• [WORK REQUIRED]:
Return the lines below that contain the word "black".

(Source records)

* * * * * * *

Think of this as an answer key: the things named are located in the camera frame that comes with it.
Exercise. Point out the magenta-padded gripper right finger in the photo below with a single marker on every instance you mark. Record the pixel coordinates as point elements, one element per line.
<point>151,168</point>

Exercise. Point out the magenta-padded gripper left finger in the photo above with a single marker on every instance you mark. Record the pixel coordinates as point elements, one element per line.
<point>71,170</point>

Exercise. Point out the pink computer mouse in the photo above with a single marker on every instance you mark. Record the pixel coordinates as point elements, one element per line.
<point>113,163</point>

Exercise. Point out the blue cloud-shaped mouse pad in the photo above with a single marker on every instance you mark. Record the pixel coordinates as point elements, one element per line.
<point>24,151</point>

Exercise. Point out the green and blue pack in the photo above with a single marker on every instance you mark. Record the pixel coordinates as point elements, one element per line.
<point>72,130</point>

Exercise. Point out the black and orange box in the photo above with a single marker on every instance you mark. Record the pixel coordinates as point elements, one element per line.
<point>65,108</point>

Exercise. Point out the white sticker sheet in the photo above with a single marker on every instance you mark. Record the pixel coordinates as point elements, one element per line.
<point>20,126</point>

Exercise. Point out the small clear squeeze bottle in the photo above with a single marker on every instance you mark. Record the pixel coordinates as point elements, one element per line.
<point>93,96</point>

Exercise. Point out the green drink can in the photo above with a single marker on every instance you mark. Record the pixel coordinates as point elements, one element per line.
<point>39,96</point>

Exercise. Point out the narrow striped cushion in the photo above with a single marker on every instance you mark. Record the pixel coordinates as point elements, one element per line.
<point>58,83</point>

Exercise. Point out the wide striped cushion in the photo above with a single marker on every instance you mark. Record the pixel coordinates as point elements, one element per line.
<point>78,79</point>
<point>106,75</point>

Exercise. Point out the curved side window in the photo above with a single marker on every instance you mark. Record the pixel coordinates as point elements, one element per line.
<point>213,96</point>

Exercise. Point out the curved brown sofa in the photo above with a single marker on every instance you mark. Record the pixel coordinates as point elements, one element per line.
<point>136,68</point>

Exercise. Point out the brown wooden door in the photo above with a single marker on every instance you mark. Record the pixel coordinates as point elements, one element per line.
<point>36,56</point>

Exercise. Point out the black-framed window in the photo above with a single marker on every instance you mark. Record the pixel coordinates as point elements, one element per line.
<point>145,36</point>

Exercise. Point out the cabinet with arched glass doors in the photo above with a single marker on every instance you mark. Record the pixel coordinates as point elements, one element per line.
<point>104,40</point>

* * * * * * *

• [RESPONSE]:
Exercise. Point out the black and orange box in the photo above with a single marker on every instance you mark. Record the pixel coordinates as point elements, one element per line.
Exercise. Point out the black-framed window in the photo above with a single marker on every instance you mark. Record the pixel coordinates as point elements, one element per line.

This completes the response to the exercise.